Наступила тишина. В раскрытое окно долетали какие-то едва уловимые шорохи ночи, легкий треск раскрывающихся лиственных почек.

Глава четырнадцатая

ПРОЩАНИЕ

Утром приехали верхами из своей усадьбы братья Звенигородцевы. Оба, особенно старший, Петр, встретили Васю, как старого знакомого.

— Ну, моряк, — обратился Петр к Васе, — гуляй, сколь можешь, а как береза начнет желтеть, тронемся мы с тобой в Петербург. Нам тоже любопытственно побывать в сем именитом граде.

По случаю приезда гостей устроили рыбную ловлю. Притащили огромный невод. Пришли мужики, завезли сеть на лодке почти до самой середины пруда. Стали Заводить крылья к берегу. Присутствовавшие, охваченные охотничьим волнением» ожидали, когда концы невода подойдут к берегу и начнут вытаскивать мотню.

Дядюшка Максим разрешил и Васе принять участие в ловле: он позволял ему все, в чем видел пользу для мальчика» И Вася, разувшись, закатав штаны по колена, как все мужики, ездил с ними на лодке завозить невод и затем помогал чалить его к берегу.

Первый заход был неудачным: в сети оказалось только несколько мелких карасиков, небольшая щучка да десяток раков. Зато когда во второй заход вытряхнули мотню, из нее так и сыпнуло черным золотом трепетавших на солнце карасей — жирных, головастых, тупорылых. Некоторые из них были величиною в большую тарелку и так тучны, что даже не шевелились от лени, в то время как более мелкие танцевали и бились, норовя снова вскочить в воду.

Потом Ниловна долго мыла и переодевала Васю, ворча на странные дядюшкины обычаи, совсем непохожие на обычаи тетушки Екатерины Алексеевны. От Васи до самого вечера пахло рыбой.

И сам дядюшка Максим не сидел теперь в четырех стенах, как в Москве, а с палкой в руках, в высоких охотничьих сапогах, предшествуемый своим легашом Ратмиром, проводил целые дни в хлопотах по хозяйству, появляясь то на покосе, то в поле, то на скотном дворе, то в конюшне.

Нередко ему подавали тележку, запряженную рыжей кобылкой Звездочкой, ласковой и пугливой, боявшейся каждого взмаха руки.

Вася любил такие поездки и всегда просил дядюшку брать его с собой.

Звездочка бежала, весело пофыркивая, среди хлебных полей, с пригорка на пригорок, навстречу душистому полевому ветерку или неторопливо шагала по едва проложенной лесной дороге. Из-под ног ее невидимо фуркали рябчики, скрывавшиеся а ближайшем темном ельнике. Молчаливые и величавые, стояли старые мачтовые сосны. В торжественной тишине бора звонко стучало колесо тележки о придорожные корни; звук человеческой речи, всякий, даже едва уловимый, шорох гулко разносились в бору.

Это было так похоже на Гульёнки, будто Вася никогда оттуда не уезжал. И нежная привязанность к полям, к молчаливым борам и дубравам с новой силой вспыхивала в детской душе.

То ли будет в Петербурге?

В конце августа в зелени берез появились желтые косы — первый признак уходящего лета, и Васю стали готовить к отъезду.

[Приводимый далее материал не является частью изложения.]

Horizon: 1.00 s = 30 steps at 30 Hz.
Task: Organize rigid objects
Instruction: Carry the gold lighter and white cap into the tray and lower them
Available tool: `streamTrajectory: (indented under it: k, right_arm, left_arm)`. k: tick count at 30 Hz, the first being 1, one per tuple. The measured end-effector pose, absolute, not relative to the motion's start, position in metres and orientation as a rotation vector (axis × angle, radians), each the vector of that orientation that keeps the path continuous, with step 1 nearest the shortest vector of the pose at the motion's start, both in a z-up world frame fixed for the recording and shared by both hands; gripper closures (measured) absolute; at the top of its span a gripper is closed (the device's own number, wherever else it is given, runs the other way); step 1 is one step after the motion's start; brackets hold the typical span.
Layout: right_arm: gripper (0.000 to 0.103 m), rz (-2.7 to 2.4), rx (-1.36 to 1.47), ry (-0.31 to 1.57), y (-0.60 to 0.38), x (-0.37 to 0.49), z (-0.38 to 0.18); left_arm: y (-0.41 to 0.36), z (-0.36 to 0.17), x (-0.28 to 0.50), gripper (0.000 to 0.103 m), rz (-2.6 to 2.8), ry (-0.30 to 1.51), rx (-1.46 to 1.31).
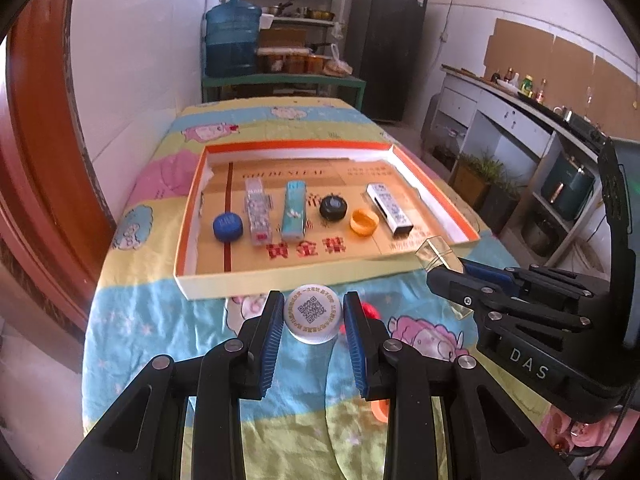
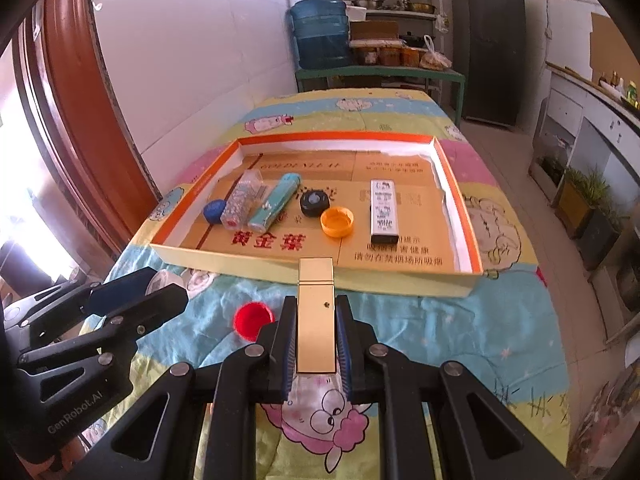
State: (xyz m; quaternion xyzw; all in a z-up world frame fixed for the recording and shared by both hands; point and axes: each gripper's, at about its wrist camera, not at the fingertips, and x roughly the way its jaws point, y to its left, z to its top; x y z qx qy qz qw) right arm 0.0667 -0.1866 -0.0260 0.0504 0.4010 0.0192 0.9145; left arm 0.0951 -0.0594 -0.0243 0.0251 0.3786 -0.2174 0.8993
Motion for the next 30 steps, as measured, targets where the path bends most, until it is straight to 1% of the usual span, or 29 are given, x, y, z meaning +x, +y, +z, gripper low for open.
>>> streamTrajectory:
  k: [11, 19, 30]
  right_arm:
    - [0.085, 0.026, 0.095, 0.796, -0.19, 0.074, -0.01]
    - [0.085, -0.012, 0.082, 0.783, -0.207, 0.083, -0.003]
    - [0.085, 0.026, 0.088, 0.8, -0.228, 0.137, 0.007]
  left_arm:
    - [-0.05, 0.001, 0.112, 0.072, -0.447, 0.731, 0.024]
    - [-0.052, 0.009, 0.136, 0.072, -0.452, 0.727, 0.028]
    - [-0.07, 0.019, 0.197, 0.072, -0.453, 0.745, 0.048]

В один из августовских вечеров, когда тлела малиновая заря, к крыльцу дубковского дома подкатил запряженный четверкой сборных, но сытых и веселых лошадей тарантас, в котором сидел старший Звенигородцев.

— Ну, Вася, собирайся, — сказал дядя Максим, по обыкновению проводя своей большой, приятной на ощупь рукой по его коротко остриженной голове. — Поедете завтра рано поутру.

Что-то дрогнуло в груди Васи при этих словах, и он посмотрел на Ниловну, стоявшую в дверях. Старая нянька, казалось, постарела теперь еще больше.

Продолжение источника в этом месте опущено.